Mosaicism and the genetic architecture of congenital heart disease

Hsieh, Alexander Lin

Congenital heart disease (CHD) is characterized by structural defects of the heart and great vessels. It is the most common birth defect, affecting an estimated 1% of live births, and is the leading cause of mortality among birth defects. Despite recent progress in genetic research, more than 50% of CHD cases remain unexplained. An estimated 23% are due to aneuploidies and copy number variants and up to 30% has been attributed to de novo variation, though that number ranges between 3-30% depending on CHD complexity.

The contribution of somatic mosaicism, or de novo genetic mutations arising after oocyte fertilization, to congenital heart disease (CHD) is not well understood due to limitations in sample size, detection method, and validation rate. Further, the relationship between mosaicism in blood and cardiovascular tissue has not been determined. We developed a computational method, Expectation-Maximization-based detection of Mosaicism (EM-mosaic), to analyze mosaicism in exome sequences of 2530 CHD proband-parent trios. EM-mosaic accurately detected 309 mosaic mutations in blood, with 85 of 94 (90%) candidates tested independently confirmed. We found twenty-five likely damaging mosaics in plausible CHD-risk genes, affecting 1% of our cohort. Variants in these genes predicted as damaging had higher variant allele fraction than benign variants, suggesting a role in CHD. The frequency of protein-coding mosaic variants detectable in blood was 0.122 or roughly 1 in 8 individuals. Analysis of 66 individuals with matched cardiac tissue available revealed both tissue-specific and shared mosaicism, with shared mosaics generally having higher allele fraction.
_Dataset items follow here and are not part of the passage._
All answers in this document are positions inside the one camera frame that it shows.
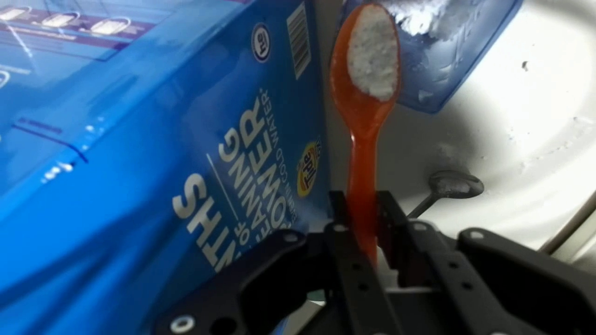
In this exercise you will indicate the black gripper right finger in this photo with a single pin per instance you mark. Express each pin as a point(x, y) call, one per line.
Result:
point(447, 261)

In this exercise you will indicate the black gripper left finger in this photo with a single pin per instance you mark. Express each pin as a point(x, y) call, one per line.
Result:
point(347, 266)

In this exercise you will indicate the orange plastic spoon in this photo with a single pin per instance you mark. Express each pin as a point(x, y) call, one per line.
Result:
point(361, 160)

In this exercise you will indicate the dark metal spoon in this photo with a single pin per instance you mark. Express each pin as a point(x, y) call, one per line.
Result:
point(456, 184)

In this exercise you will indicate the blue plastic scoop cup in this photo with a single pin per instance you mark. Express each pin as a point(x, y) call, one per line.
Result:
point(458, 56)

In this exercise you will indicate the white washing machine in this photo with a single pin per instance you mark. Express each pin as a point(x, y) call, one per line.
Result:
point(546, 136)

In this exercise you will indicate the blue Tide detergent box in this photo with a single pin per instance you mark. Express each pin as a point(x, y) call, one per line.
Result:
point(123, 186)

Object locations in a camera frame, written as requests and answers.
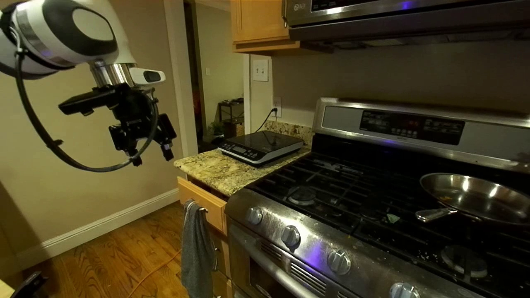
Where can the wooden base cabinet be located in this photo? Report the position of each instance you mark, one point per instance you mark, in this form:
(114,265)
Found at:
(222,265)

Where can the grey striped hanging towel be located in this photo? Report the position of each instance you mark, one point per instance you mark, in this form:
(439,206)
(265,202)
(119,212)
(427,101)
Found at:
(197,250)

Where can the white wall outlet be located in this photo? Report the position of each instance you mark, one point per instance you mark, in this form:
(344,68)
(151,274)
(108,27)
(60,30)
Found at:
(275,111)

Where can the black portable induction cooktop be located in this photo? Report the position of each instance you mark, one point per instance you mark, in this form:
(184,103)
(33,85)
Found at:
(258,146)

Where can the wooden wall cabinet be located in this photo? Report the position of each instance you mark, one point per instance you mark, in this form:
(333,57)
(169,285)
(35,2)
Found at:
(258,22)

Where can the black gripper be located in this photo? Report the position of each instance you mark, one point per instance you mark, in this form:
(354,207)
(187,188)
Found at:
(134,110)

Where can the stainless over-range microwave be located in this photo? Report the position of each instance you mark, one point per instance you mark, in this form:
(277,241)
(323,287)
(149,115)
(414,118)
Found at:
(397,14)

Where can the light wooden drawer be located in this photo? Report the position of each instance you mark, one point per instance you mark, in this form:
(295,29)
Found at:
(204,201)

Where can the white light switch plate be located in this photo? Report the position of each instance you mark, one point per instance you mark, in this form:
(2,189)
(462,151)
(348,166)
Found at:
(260,70)

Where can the stainless steel gas range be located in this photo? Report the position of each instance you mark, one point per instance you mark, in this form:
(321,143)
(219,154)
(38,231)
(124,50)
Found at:
(358,204)

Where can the dark plant stand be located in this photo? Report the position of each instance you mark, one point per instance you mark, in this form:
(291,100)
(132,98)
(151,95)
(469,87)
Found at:
(230,116)

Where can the round steel stove knob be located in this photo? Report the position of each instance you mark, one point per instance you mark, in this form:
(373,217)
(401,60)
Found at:
(290,237)
(338,262)
(253,216)

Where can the black tripod piece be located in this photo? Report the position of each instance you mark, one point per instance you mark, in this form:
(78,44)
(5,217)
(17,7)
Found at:
(30,285)

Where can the steel frying pan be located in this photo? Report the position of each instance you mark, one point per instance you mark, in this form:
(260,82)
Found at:
(474,196)

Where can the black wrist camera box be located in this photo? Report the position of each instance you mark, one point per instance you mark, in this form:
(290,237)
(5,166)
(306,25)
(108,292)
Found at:
(88,101)

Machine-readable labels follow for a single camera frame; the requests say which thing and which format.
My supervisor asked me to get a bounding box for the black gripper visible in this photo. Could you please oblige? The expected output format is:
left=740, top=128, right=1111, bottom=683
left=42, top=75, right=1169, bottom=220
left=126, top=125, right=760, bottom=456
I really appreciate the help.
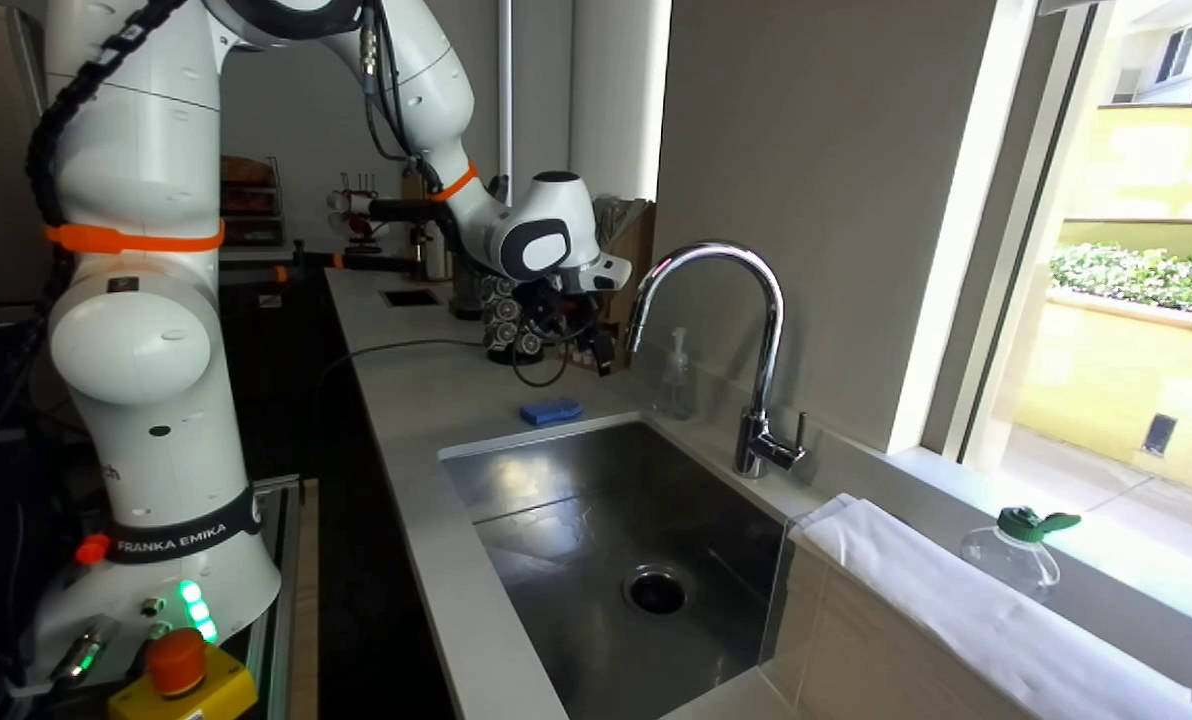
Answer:
left=520, top=278, right=620, bottom=381

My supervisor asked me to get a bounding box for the blue sponge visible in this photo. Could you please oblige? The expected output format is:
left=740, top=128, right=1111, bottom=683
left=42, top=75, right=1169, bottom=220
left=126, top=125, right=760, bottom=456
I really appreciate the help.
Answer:
left=517, top=394, right=589, bottom=433

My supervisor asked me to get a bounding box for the stainless steel sink basin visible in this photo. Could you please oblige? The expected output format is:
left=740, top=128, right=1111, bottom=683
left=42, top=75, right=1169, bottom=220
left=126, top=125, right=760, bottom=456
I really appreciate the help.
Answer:
left=434, top=416, right=797, bottom=720

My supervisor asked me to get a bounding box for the round sink drain hole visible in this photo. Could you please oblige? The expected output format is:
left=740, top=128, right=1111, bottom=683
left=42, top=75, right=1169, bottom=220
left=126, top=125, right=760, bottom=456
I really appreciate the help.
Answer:
left=623, top=561, right=690, bottom=620

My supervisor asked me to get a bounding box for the clear soap pump bottle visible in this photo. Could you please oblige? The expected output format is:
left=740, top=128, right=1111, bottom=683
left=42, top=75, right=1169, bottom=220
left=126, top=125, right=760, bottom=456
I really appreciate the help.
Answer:
left=657, top=322, right=703, bottom=423

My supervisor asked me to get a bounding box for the wooden organizer box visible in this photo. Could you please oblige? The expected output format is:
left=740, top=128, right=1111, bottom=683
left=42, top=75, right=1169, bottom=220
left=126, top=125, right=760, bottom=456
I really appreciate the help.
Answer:
left=593, top=195, right=658, bottom=293

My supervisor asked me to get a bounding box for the chrome gooseneck faucet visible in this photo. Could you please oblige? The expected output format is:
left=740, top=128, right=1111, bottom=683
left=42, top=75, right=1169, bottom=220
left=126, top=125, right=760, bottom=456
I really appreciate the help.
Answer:
left=626, top=240, right=812, bottom=478

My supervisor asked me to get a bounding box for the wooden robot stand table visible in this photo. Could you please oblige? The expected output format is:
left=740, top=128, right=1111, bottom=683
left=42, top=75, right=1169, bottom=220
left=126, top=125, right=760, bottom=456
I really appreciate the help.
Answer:
left=280, top=475, right=325, bottom=720

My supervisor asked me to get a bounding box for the white towel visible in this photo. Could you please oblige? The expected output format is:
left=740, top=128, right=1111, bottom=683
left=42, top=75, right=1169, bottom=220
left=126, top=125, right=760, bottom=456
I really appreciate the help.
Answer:
left=788, top=490, right=1192, bottom=720

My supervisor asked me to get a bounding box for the clear bottle with green cap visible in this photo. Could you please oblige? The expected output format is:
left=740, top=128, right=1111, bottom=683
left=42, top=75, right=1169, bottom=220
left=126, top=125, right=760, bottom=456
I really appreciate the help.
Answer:
left=960, top=504, right=1082, bottom=601

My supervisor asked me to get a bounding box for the yellow emergency stop button box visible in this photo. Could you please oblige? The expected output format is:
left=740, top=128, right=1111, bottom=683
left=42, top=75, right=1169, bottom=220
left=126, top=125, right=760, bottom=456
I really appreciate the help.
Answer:
left=104, top=628, right=260, bottom=720

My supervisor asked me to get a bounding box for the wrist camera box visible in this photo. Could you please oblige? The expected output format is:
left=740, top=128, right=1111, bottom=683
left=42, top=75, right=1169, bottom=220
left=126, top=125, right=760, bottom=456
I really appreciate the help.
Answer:
left=581, top=250, right=635, bottom=301

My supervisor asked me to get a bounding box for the thin black counter cable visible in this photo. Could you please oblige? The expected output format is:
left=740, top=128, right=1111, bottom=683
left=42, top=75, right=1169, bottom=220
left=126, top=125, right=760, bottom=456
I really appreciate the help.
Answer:
left=319, top=337, right=490, bottom=390

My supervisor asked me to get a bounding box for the black robot cable conduit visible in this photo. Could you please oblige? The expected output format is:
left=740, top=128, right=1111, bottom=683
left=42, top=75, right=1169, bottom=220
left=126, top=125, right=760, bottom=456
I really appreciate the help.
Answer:
left=25, top=0, right=193, bottom=225

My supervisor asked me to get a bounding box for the outdoor wall outlet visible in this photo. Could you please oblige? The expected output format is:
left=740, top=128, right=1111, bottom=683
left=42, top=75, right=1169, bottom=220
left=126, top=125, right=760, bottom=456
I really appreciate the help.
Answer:
left=1139, top=412, right=1180, bottom=459

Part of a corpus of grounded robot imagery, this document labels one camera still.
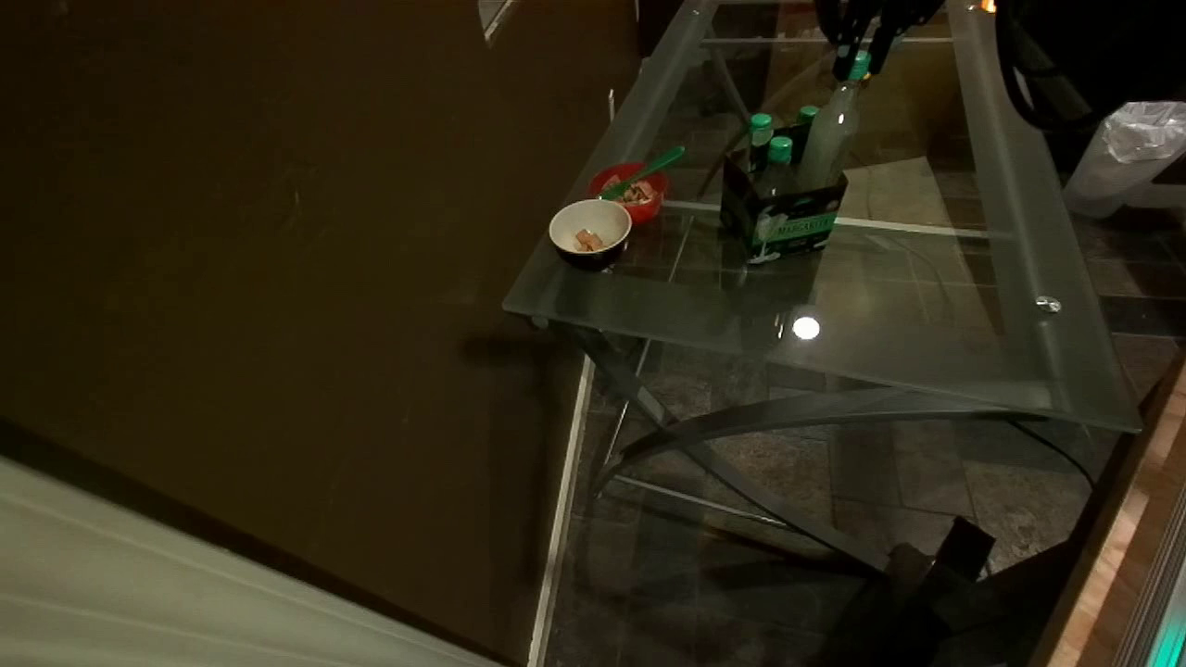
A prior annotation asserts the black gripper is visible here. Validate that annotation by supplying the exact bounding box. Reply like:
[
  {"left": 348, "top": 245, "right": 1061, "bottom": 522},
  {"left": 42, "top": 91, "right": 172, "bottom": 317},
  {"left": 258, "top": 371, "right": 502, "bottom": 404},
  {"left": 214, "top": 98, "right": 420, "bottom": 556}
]
[{"left": 812, "top": 0, "right": 950, "bottom": 83}]

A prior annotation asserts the dark bottle with green cap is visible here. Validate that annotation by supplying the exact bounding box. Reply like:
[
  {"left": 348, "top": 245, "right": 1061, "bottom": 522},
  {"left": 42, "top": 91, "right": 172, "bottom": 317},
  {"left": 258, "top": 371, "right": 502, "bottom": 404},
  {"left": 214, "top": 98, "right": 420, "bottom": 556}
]
[
  {"left": 740, "top": 109, "right": 783, "bottom": 169},
  {"left": 765, "top": 131, "right": 799, "bottom": 199}
]

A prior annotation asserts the green spoon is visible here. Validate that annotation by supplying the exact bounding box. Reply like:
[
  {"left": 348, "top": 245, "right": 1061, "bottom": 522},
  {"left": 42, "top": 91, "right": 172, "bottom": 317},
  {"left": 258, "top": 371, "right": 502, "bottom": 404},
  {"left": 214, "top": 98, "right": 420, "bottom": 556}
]
[{"left": 600, "top": 142, "right": 694, "bottom": 204}]

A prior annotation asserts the red bowl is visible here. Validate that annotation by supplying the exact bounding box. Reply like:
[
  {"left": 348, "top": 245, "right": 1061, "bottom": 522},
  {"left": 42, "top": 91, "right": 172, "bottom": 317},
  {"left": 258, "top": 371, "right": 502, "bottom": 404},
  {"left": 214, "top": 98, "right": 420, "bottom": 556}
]
[{"left": 591, "top": 159, "right": 676, "bottom": 228}]

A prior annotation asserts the white plastic bag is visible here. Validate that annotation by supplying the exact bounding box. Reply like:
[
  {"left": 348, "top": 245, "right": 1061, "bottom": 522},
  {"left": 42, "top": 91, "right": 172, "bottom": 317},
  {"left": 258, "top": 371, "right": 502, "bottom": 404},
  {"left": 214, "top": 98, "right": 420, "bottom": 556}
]
[{"left": 1063, "top": 98, "right": 1186, "bottom": 222}]

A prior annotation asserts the white bowl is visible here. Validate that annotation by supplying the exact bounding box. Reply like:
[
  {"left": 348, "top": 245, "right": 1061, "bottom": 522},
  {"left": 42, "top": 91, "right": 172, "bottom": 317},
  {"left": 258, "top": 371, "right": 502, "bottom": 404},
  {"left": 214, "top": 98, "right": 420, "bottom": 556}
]
[{"left": 546, "top": 198, "right": 638, "bottom": 264}]

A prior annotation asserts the wooden framed glass panel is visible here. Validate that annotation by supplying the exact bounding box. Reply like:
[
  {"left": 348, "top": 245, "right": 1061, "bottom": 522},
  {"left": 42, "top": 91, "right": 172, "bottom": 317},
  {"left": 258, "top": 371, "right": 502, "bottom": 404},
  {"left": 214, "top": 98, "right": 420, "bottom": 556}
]
[{"left": 1032, "top": 354, "right": 1186, "bottom": 667}]

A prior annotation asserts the glass table with metal frame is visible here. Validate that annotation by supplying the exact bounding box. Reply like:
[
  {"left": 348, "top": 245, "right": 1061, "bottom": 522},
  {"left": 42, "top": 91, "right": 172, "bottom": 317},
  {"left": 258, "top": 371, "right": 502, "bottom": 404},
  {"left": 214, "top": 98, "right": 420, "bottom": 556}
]
[{"left": 497, "top": 0, "right": 1144, "bottom": 667}]

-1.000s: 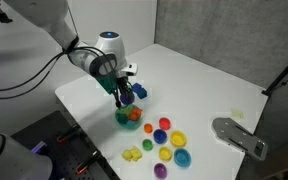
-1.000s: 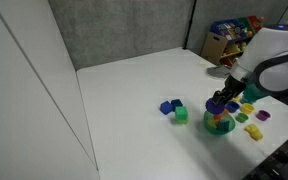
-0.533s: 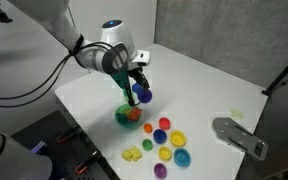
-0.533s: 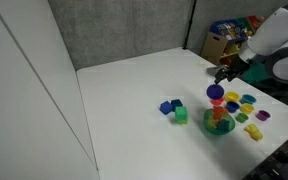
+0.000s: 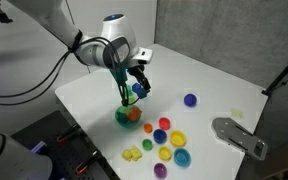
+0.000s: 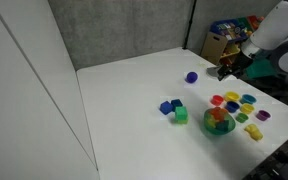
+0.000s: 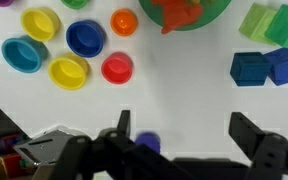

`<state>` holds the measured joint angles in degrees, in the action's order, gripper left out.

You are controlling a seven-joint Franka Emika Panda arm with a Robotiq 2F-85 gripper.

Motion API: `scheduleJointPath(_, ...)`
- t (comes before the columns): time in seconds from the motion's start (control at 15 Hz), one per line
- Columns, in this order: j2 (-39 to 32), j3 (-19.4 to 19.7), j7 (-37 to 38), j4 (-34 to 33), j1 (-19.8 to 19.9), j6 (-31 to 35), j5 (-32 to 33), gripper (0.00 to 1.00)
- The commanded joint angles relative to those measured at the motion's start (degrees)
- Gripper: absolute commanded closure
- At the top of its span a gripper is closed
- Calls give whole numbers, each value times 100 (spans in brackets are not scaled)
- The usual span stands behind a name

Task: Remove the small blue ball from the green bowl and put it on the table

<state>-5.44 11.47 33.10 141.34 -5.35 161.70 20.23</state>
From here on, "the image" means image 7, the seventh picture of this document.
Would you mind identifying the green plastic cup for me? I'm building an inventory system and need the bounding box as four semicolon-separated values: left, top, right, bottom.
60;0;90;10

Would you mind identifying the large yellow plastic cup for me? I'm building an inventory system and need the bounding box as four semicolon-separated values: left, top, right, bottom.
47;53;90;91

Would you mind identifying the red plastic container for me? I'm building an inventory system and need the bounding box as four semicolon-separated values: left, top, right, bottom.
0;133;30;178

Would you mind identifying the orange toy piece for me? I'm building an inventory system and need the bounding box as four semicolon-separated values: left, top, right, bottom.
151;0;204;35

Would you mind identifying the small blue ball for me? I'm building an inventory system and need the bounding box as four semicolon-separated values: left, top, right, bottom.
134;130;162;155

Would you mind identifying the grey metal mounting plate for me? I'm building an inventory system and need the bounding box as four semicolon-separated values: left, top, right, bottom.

CHD patients often present with comorbid cardiac and extracardiac anomalies that further their impact quality of life. Neurodevelopmental disorders (NDDs) are especially prevalent in CHD cases compared to the general population, yet the underlying genetic causes remain poorly explained. Further, patients with single ventricle defects undergoing surgery often later develop arrhythmias and experience worsening ventricular function. We used a statistical approach to dissect the association between de novo variation and these clinical outcomes and found that pleiotropic mutations contribute a large fraction of the risk of acquiring NDD and abnormal ventricular function phenotypes in CHD patients. We developed a proof-of-concept rare variant risk score that combines information from de novo, rare transmitted, and copy- number variants and show that prediction of outcomes such as NDD can be improved, especially in complex CHD cases.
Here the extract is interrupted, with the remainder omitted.